Apreciadores ilustres

A escritora norte-americana Dorothy Parker era uma entusiasta declarada do Whiskey Sour. Contestadora por convicção e reconhecida pela habilidade em transitar pelo sarcasmo e realismo puros, ela dificilmente dispensava a bebida.

Aliás, seu costume ainda é reverenciado pelos frequentadores da sociedade literária que discute sua obra, em Nova York. Em 2013, seu fundador, Kevin Fitzpatrick, lançou um livro com excertos de obras da autora e as receitas dos drinks que ela costumava saborear “ao lado de amigos e de doces inimigos”: Under the Table – A Dorothy Parker Cocktail Guide.

A lista de autores ilustres que apreciavam este clássico também inclui Ernest Hemingway – ainda que sabidamente um contumaz consumidor de Mojitos – e F. Scott Fitzgerald. Em seu livro To Have and Have

Another, Philip Greene conta que Hemingway apresentou a bebida ao colega de forma inusitada.

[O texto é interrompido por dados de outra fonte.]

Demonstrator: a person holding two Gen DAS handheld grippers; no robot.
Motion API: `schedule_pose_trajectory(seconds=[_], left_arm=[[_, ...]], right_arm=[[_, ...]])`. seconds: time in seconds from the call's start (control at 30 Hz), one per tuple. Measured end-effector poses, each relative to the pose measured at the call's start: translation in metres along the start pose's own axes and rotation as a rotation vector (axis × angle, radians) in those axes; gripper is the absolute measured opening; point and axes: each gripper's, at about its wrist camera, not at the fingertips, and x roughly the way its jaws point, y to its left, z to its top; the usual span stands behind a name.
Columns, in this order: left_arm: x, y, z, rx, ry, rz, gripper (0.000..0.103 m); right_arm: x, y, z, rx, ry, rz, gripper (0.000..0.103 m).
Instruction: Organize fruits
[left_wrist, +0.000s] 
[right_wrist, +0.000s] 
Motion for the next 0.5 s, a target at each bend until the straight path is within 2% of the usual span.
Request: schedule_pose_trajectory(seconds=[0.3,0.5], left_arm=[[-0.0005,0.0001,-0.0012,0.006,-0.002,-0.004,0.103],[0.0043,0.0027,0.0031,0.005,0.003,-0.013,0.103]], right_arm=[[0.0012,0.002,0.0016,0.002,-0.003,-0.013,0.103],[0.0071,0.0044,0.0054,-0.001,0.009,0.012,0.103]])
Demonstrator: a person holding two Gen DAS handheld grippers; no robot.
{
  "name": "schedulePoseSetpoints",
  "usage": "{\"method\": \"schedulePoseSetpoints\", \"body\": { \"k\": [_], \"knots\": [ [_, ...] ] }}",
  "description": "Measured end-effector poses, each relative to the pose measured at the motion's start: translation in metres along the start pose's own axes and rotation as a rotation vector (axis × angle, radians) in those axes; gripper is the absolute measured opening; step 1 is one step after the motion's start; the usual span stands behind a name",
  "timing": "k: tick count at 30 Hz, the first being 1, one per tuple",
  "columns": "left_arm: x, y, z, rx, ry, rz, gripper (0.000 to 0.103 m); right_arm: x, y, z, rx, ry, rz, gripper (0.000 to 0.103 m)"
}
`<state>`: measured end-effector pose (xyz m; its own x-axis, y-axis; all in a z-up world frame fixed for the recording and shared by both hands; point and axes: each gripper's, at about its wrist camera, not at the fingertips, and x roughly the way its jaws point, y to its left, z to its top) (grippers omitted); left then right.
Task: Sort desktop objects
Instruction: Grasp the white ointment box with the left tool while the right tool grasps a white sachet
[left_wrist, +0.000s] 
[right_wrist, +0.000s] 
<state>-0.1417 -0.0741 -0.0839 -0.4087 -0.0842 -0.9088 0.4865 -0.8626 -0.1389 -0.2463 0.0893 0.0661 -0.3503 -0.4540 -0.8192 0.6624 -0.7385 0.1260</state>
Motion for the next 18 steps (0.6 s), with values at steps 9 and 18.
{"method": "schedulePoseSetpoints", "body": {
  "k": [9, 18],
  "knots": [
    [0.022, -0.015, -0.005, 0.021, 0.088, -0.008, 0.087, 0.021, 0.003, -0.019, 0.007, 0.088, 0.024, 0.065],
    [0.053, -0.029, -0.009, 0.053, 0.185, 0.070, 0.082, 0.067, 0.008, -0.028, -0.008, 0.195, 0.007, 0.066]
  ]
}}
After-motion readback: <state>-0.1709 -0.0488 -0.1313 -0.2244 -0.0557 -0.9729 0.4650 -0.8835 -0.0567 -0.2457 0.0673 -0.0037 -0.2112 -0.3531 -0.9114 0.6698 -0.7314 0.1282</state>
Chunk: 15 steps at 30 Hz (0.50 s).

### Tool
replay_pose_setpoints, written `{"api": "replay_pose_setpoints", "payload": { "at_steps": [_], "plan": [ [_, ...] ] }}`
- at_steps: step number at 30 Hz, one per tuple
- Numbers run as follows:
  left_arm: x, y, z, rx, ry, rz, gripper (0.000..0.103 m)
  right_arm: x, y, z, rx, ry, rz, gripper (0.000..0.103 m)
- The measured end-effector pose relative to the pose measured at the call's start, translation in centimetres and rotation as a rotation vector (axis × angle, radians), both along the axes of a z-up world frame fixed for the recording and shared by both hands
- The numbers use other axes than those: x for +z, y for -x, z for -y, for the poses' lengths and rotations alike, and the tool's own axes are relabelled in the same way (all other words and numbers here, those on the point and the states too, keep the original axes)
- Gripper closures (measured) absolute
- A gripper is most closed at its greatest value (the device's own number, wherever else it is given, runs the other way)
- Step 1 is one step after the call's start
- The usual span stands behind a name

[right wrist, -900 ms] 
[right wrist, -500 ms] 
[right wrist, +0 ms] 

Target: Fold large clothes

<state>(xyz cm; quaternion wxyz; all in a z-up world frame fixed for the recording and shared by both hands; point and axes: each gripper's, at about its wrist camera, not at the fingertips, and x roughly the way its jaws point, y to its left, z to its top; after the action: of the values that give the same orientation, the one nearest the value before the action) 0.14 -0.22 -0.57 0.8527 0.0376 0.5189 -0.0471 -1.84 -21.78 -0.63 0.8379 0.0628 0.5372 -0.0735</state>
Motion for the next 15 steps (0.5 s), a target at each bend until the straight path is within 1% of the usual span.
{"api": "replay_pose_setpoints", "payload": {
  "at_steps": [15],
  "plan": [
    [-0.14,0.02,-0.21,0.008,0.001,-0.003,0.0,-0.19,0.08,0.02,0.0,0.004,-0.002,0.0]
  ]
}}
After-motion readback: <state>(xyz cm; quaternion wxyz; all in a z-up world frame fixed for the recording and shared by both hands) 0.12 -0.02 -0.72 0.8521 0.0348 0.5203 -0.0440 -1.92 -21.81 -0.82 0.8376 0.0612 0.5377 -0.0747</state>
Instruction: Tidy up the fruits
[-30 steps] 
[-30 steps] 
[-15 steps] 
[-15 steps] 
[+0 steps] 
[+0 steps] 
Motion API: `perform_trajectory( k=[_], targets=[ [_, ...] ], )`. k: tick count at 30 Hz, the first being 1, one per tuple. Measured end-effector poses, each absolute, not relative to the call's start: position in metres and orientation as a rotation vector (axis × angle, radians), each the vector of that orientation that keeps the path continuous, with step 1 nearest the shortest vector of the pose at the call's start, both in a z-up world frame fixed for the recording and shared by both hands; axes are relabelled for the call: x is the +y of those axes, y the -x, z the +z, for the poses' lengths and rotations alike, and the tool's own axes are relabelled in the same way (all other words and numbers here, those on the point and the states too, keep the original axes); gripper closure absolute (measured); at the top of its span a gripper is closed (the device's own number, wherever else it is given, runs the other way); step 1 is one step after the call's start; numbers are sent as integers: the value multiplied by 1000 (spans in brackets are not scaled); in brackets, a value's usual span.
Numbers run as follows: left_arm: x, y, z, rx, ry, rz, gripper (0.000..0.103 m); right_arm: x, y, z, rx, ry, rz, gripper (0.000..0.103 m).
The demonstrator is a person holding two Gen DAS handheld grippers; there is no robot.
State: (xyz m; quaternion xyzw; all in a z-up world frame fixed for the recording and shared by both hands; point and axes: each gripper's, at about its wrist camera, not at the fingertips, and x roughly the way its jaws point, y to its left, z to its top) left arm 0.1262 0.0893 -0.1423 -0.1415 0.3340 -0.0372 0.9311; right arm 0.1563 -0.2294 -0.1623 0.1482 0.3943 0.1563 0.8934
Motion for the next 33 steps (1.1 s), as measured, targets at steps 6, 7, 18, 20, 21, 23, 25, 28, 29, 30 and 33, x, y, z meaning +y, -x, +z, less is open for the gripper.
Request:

O episódio ocorreu em uma viagem de carro de Paris para Lyon, debaixo de muita chuva. Hipocondríaco assumido, Fitzgerald agonizava por uma suposta falta de ar causada pela umidade. Hemingway, com sua habitual presença de espírito, recomendou uma parada e pediu a bebida para socorrê-lo. A receita vingou e os dois felizmente chegaram sãos e salvos ao destino.

Mas nem só de ilustres é formada a legião de fãs deste clássico. Nos Estados Unidos, a devoção é tamanha que há um Dia Nacional do Whiskey Sour previsto no calendário: 25 de agosto.